# Christmas project first you tube video



## Martijn (Oct 1, 2020)

Hey friends. Here is a video I could never have made had I not found this great forum with awesome people!!

Made a 'rolling' ring for my lady as a christmas present in 2018. Started with 6.7 grams of, (what I at the time believed to be 3 nines fine...) refined gold from gold plated industrial grade pins. 

Polishing the railtrack piece to use as an anvil took me longer than making the ring itself. 
A rolling mill would be nice to have though. 
Hope y'all like it. Its my first you tube video ever. 8) 
Enjoy. 

https://www.google.com/search?q=hammer+a+golden+rolling+ring&oq=hammer+a+golden+rolling+ring&aqs=chrome..69i57.19094j0j7&client=ms-android-samsung-gj-rev1&sourceid=chrome-mobile&ie=UTF-8#

Martijn.


----------



## kurtak (Oct 2, 2020)

Martijin

The link you provided did not take me to your you tube video - instead it to me to a google page about hammered gold rings  

Hopefully you can figure out how to provide a link directly to your video because I sure would like to see it :mrgreen: 

Kurt


----------



## Martijn (Oct 2, 2020)

See if this one works... i'm still learning...


----------



## canedane (Oct 2, 2020)

Very nice video, you did a very good job Martijn  
I am sure your wife like it, not only because it is gold, but mainly because you made it from the very beginning.
Yours high polished rail road piece is awsome! I have to make one like yours.
Henrik


----------



## butcher (Oct 3, 2020)

Enjoyed the video, Great job on the ring, I liked them both, thank you for sharing.


----------



## kurtak (Oct 4, 2020)

VERY cool video Martijn 8) :mrgreen: :G 

Your lady has to be one VERY happy lady with one REALLY big smile on her face when she shows that ring off & tells her friends - "my man made that for me" 8) :mrgreen: :G 

You posted



> Polishing the railtrack piece to use as an anvil took me longer than making the ring itself



I know what you mean - a couple years ago when I was making jewelry out of sterling spoons & forks I had to make some different anvils of my own & making/polishing the anvils was a task in & off it's self

Kurt


----------



## kurtak (Oct 4, 2020)

Couple more pics --- the guy in the one pic is a friend not me

The little pieces of silver in front of pendants & bracelets are some of the larger silver crystals harvested from my silver cell (a "hot" selling item that I get as much as 10 time spot for) - the bars are kilo bars off 999 silver from my silver cell

Kurt


----------



## kurtak (Oct 4, 2020)

here are some better pics of the larger crystals I harvest from my silver cell - they will run from 3 to 7 grams each


----------



## kurtak (Oct 4, 2020)

crystals growing in the cell


----------



## Martijn (Oct 5, 2020)

WOW Kurt! Those are really beautilful rings and jewelry! Nice work and quite inspiring too. 

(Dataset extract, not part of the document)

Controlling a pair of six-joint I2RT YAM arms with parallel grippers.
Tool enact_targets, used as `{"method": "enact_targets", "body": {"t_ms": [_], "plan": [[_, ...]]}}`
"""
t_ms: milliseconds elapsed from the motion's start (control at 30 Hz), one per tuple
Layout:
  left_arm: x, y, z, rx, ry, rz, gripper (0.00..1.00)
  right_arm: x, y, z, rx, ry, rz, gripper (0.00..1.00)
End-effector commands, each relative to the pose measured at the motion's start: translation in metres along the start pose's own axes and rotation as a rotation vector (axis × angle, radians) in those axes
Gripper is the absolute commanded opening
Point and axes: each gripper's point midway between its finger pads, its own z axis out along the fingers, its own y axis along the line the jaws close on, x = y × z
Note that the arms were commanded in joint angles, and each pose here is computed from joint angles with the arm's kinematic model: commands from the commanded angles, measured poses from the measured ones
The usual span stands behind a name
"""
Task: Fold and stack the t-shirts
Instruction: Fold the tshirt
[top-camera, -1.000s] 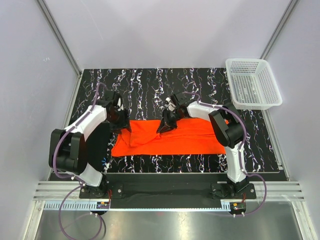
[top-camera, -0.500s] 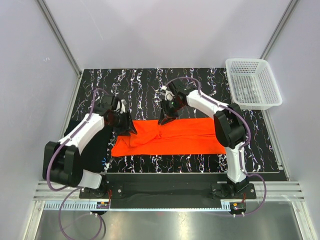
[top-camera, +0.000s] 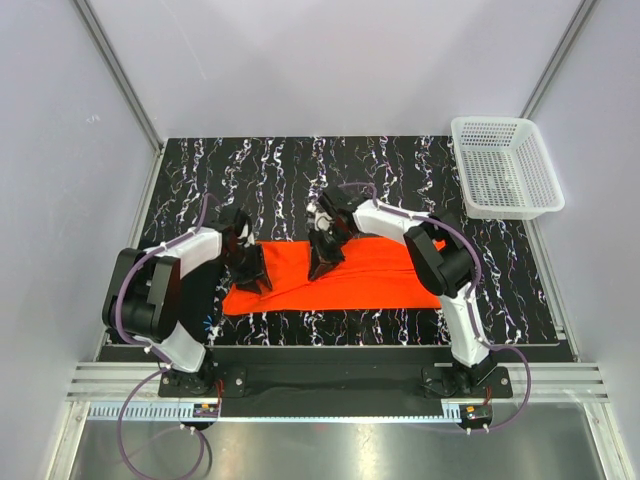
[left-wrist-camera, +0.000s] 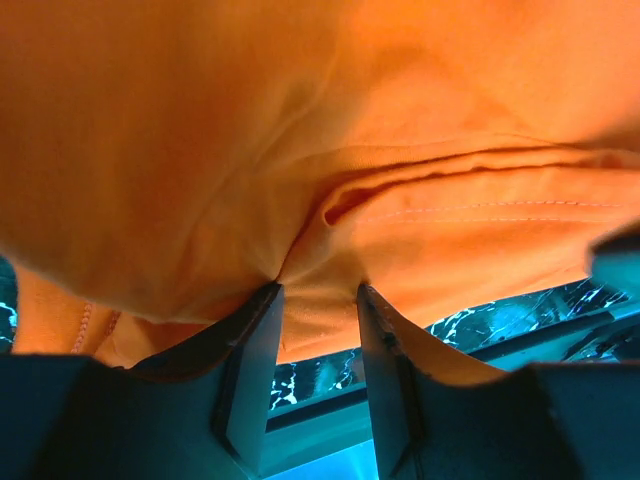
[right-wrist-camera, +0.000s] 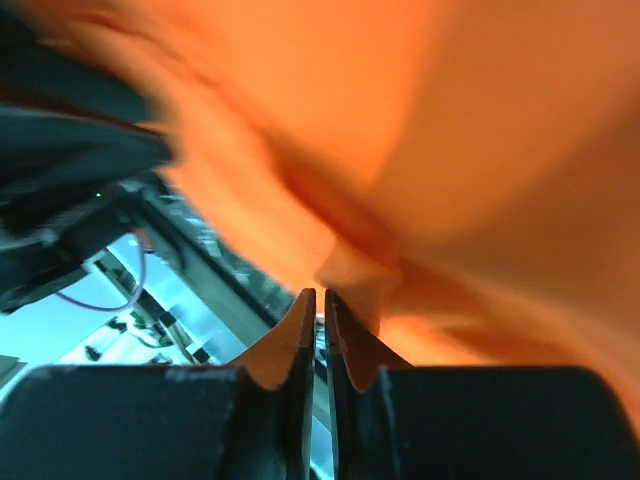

And yes, she's showing it off to her friends.  

Thanks for the pictures. Love looking at shiny things and some fine craftswork. Nice big crystals. How do you make them so solid? 

I'm going to size up and play with my dads silver i think :lol: 

It is still a hobby and a study for me but i'm dreaming about making my own rings with better tools. 
I have 200 grams of fine silver crystals waiting for a rolling mill or lost wax casting. 8) 


Thanks for the kind comments y'all.
Martijn.


----------



## Martijn (Dec 4, 2020)

Hey fellow (hobby)refiners, I made a second video, mainly to show a friend what to expect when dropping gold and what happens if there is too much free nitric left in solution. 
The first two both have about 6 grams in solution, the last two are a 1 gram solution from a bracelet I succesfully inquarted for the first time, and a little bit of dissolving and dropping gold foils from 50 RAM fingers. 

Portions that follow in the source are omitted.